Required work: Where in the data does the word "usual" appear? Find those lines and copy them.

-- Data segment follows --

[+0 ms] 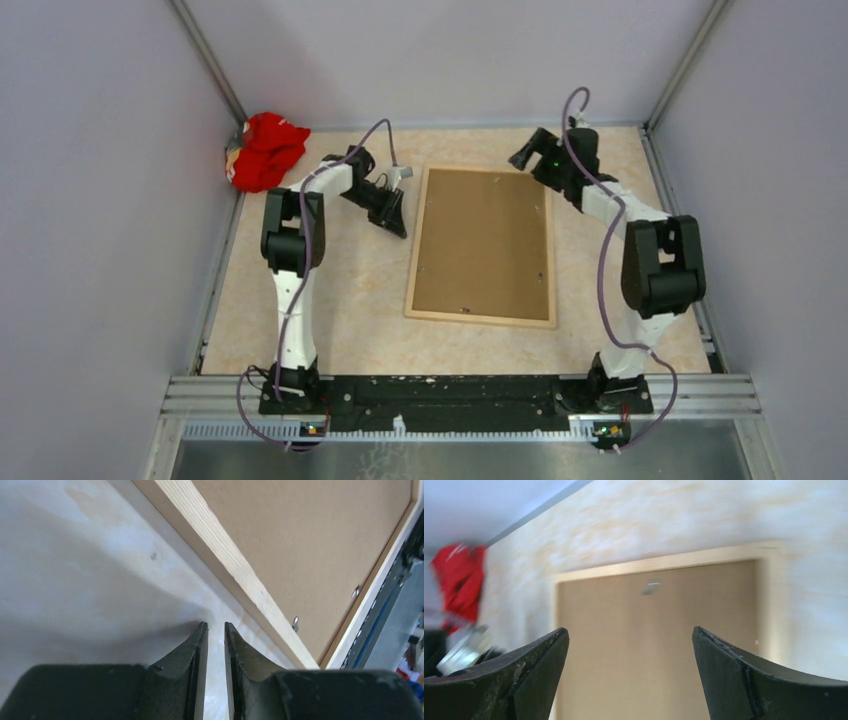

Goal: Put the photo into the frame
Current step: Install the photo frame at the center of the board, then adjust the photo frame at the center of the board.

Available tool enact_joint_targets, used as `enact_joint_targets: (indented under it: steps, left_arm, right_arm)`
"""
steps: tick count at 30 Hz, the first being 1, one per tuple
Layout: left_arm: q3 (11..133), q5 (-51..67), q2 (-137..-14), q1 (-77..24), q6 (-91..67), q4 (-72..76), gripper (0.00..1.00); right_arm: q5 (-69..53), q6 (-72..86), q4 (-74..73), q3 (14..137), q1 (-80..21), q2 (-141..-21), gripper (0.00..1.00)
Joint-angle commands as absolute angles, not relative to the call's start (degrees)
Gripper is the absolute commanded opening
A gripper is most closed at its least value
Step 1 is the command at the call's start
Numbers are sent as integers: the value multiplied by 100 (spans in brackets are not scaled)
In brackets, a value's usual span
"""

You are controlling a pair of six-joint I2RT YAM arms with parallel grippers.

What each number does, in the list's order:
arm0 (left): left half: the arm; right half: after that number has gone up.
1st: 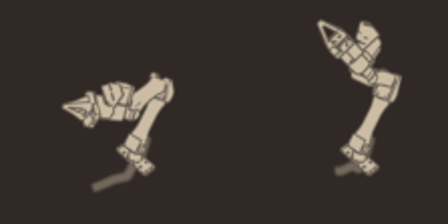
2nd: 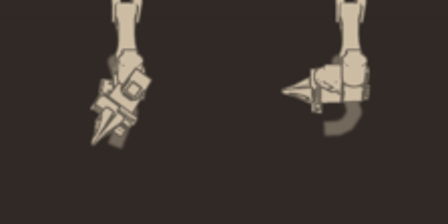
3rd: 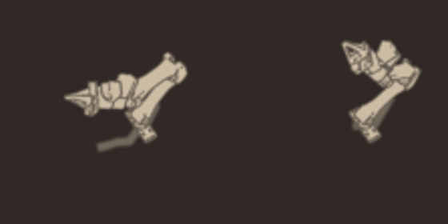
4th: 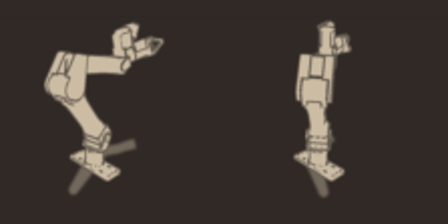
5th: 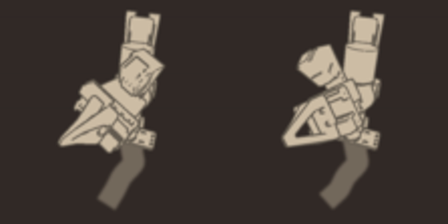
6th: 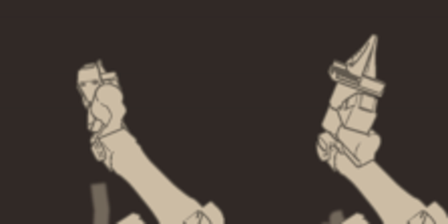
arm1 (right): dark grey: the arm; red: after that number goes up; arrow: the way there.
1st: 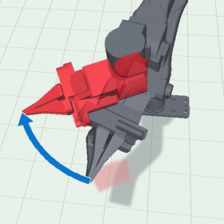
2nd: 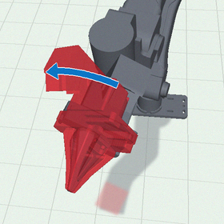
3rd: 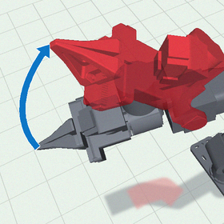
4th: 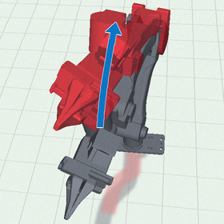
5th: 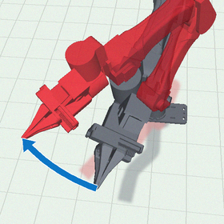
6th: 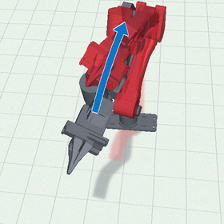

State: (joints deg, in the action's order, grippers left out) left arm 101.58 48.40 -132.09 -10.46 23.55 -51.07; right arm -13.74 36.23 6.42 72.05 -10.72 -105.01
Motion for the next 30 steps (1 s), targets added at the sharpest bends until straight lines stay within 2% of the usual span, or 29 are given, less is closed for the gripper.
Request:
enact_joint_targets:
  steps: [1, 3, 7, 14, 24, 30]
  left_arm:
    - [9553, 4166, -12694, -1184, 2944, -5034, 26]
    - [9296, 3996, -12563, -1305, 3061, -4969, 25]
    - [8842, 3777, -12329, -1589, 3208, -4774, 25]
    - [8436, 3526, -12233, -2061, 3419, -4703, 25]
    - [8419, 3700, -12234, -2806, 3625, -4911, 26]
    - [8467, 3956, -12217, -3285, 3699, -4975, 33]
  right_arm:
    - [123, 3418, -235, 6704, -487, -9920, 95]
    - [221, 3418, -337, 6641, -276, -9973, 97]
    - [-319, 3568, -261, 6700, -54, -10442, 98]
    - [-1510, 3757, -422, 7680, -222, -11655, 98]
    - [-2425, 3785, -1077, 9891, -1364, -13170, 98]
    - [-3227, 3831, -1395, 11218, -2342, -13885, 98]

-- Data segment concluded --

Answer space:
In brackets, a value's usual span
Motion for the next 30 steps (1 s), targets added at the sharpest bends until straight lines stay within 2% of the usual span, or 29 are given, less is closed for the gripper.

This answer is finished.